Nous l’avions rencontrée Porte de Strasbourg Saint Denis, dans une tente, à l’abris du boulevard fin aôut mais ne pensions pas la retrouver là un mois plus tard. Elle, c’est Zehra Kurtay, une journaliste révolutionnaire en grève de la faim depuis le 3 juillet dernier. Son but : obtenir sa régularisation et le droit de rester sur le sol français.
Depuis le 26 mai dernier, Zehra Kurtay vit dans la crainte, celle d’être expulsée ! Pourquoi ? Elle a accepté de nous le raconter. « J’ai 53 ans et je viens de la Turquie, explique Zehra en français pas toujours parfait. Je suis un ancien journaliste de gauche révolutionnaire et anti-faciste. Je suis venu en France en 2007, cela fait 18 ans. »

7 ans de prison au total
Elle n’est ni Rom, ni Kurde mais elle a du partir à cause du président Erdovan, premier ministre du pays de 2003 à 2014 et président de la République depuis 2014. « Depuis 1994, je suis journaliste. Pour cela j’ai fait 4 fois de la prison, 7 ans au total. En 2000, j’ai déjà fait la grève de la faim isolée en prison durant 181 jours. »
Elle assure avoir alors vécu un cauchemar. « Vous êtes alors isolée. J’ai vu et j’ai subi des violences, du harcèlement sexuel, des viols. La torture aussi. Des clés de bras pour me bloquer, ou avec de l’électricité. J’ai vu la torture froide. »

« Je veux monter un système politique socialiste »
Révolutionnaire dans l’âme, Zehra a trouvé dans son combat la force de résister, de tenir, face aux atrocités commises en toute impunité sur elle comme sur ses camarades, hommes ou femmes. « Je vis pour mes idées politiques, pour mes rêves. J’ai un rêve pour le socialisme. Je veux monter un système politique socialiste. J’ai un rêve dans lequel tout le monde est égal. C’est le socialisme la première paix, le communisme est la deuxième. Le communiste ne peut pas se faire maintenant. Il y a les Amériques, l’Union Européenne. »
Zehra Kurtay a décidé de venir en France car elle a étudié le français. Problème, elle a perdu la mémoire lors de sa première grève de la faim. C’était en 2000, le 181éme jour. « Ils ont utilisé la force pour me nourrir. J’avais oublié comment parler, comment marcher, comme utiliser mes mains, j’étais comme un bébé. Je ne sais pas ce qui s’est passé alors. »
Il lui a fallut deux ans pour retrouver ses esprits. « C’était la guerre pour moi, très difficile. » Relâchée, elle ne lâche pas ses convictions. Même cause, même effet, l’Etat Turc ne la supporte plus. « Et en 2004, lorsque j’allais mieux, il s’est mis à me rechercher. En accord avec ma famille, j’ai décidé de venir illégalement en France chez des amis. J’ai pris un avion Izmir-Paris. C’était facile car j’avais un faux-passeport.»
A Fleury-Mérogis

Fidèle à ses convictions, Zehra, attente de papier, continue encore et encore de militer. Elle fait la manifestation du 1er mai, participe à la Fête de l’Humanité, et une nouvelle fois fini en garde à vue pour avoir participé à un concert avec le groupe turc révolutionnaire Grup Yorum.
Retour à la case prison, à Fleury-Mérogis, dans une celulle de 9 mètres carrés durant 4 ans. « C’était très dur, très dur… C’est une vieille prison, très sale. J’étais malade.» Cette nouvelle détention, inattendue car en France, se déroule entre 2012 et 2016. Elle est éprouvante psychologiquement et physiquement. Pire, est-ce possible encore ?, la France lui refuse le renouvellement de statut de réfugiée politique.
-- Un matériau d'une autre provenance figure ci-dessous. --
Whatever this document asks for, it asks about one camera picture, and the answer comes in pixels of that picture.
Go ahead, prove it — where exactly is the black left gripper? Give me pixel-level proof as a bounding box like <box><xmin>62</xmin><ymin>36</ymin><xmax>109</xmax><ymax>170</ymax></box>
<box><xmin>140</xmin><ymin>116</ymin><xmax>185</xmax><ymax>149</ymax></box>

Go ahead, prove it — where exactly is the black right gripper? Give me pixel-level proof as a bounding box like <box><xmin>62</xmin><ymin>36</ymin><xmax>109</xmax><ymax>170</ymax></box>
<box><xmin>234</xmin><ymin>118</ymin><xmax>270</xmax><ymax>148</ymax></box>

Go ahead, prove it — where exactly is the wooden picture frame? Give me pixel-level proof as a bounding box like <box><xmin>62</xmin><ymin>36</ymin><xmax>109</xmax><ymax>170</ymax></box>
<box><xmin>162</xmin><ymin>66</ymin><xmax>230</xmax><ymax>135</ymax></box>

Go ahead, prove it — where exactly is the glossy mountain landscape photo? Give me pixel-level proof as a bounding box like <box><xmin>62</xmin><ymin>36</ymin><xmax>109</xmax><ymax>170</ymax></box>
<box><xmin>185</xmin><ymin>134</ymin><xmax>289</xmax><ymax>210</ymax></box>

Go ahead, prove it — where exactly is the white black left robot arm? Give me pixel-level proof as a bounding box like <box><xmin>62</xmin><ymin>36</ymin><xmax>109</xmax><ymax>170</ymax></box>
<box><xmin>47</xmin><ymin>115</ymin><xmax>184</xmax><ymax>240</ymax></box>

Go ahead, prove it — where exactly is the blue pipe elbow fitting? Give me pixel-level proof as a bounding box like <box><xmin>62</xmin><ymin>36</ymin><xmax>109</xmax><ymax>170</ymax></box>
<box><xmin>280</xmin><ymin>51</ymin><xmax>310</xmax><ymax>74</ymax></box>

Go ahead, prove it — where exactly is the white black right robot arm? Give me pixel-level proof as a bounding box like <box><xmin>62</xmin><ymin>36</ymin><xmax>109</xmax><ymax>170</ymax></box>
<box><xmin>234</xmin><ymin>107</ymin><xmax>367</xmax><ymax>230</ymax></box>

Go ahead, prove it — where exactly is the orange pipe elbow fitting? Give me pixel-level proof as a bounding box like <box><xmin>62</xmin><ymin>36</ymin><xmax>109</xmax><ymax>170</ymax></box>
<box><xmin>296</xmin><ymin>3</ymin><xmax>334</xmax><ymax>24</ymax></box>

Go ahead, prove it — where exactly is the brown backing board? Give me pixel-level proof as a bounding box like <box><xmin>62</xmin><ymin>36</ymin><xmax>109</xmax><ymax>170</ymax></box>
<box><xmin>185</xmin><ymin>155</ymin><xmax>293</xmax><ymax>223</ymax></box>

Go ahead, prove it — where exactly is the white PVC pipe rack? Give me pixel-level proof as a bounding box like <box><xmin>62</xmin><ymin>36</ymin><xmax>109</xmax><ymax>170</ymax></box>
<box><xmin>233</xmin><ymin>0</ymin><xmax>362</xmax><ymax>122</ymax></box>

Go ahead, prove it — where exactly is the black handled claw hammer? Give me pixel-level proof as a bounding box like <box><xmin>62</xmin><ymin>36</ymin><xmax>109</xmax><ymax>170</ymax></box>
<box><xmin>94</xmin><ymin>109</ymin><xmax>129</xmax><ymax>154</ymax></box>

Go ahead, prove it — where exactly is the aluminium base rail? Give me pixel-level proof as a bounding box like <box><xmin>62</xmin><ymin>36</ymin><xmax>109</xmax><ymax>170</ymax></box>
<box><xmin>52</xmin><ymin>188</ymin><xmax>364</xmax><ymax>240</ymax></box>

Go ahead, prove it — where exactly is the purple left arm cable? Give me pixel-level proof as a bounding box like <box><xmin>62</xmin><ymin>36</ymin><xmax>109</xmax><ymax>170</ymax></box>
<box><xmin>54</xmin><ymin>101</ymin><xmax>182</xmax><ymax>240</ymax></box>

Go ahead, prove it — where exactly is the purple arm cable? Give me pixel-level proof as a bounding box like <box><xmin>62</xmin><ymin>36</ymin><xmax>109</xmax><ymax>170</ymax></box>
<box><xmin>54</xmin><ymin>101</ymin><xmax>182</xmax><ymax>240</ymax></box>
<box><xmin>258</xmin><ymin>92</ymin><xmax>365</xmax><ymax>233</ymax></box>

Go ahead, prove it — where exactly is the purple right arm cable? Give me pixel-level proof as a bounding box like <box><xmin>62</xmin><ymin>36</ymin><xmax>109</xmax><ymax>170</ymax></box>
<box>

Depuis, elle se bat pour rester en France, a échappé de justesse à l’expulsion et a entamé une nouvelle grève de la faim pour obtenir son droit de séjour.
A cet effet, et à l’occasion du 90éme jour de sa grève de faim, Zehra Kurtay sera présente ce samedi 27 septembre à 17 heures au niveau du 77 boulevard de Magenta, dans le 10 éme arrondissement de Paris, pour un grande marche solidaire afin qu’elle puisse, enfin, obtenir ses papiers et à nouveau se reconstruire dans le pays des Droits de l’Homme ou ce qu’il en reste. Un peu d’humanité à son égard ne serait pas de trop.